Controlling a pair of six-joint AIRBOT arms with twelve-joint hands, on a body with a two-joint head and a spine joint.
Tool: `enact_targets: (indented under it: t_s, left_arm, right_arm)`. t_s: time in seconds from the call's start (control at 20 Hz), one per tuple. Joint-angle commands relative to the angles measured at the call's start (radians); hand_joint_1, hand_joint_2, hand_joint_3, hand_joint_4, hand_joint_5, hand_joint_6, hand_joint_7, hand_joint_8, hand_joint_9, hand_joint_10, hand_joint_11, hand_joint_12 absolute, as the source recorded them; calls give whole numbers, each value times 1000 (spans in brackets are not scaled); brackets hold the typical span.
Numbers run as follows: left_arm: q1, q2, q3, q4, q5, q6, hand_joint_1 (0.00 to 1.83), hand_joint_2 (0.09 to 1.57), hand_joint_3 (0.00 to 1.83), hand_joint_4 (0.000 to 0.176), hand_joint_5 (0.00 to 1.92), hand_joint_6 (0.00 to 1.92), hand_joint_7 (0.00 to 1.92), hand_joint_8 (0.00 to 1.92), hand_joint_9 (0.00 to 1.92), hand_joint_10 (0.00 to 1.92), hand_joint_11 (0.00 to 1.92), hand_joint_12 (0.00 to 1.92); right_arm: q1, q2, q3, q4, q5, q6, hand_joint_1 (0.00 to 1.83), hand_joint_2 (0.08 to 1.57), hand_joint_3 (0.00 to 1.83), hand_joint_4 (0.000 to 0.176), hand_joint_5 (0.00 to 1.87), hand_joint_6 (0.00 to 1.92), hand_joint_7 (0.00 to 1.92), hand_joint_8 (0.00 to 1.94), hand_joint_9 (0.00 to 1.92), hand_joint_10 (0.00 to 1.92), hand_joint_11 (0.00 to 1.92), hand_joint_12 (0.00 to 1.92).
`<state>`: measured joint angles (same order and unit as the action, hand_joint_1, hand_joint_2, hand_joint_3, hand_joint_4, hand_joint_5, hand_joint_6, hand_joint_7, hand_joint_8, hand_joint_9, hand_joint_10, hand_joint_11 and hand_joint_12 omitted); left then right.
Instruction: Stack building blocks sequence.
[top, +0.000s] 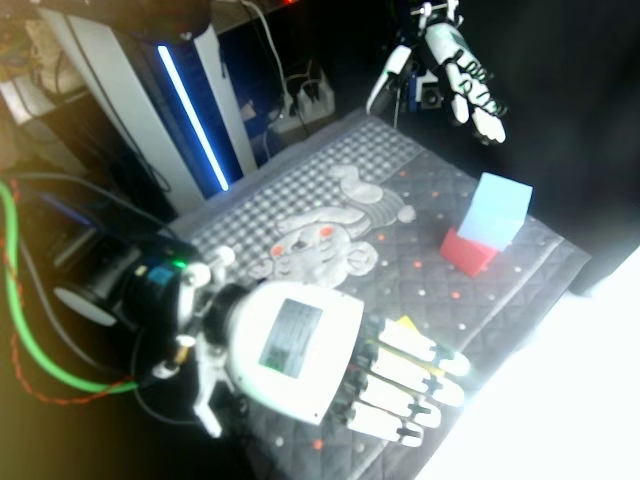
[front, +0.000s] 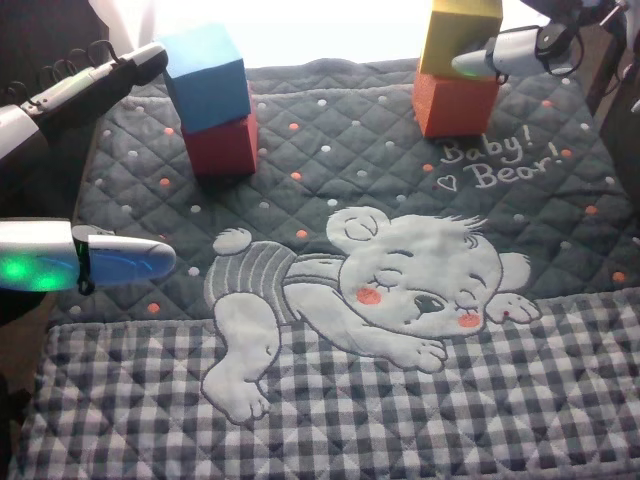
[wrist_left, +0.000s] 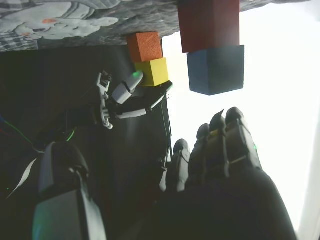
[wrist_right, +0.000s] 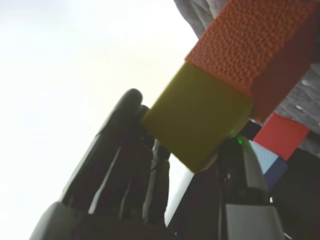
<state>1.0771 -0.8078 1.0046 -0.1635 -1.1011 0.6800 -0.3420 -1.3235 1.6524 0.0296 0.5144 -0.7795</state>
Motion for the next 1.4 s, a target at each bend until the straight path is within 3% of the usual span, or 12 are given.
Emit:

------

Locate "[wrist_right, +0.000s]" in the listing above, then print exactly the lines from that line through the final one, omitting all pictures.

## WRITTEN SOLUTION:
[wrist_right, +0.000s] 
<state>1.0771 -0.8078 1.0046 -0.1635 -1.1011 0.6800 -0.3420 -1.3235 1.6524 0.0296 0.5144 -0.7795</state>
Motion for the next 1.4 s, a target at each bend until the straight path is within 3% of the usual span, or 12 are given.
Emit:

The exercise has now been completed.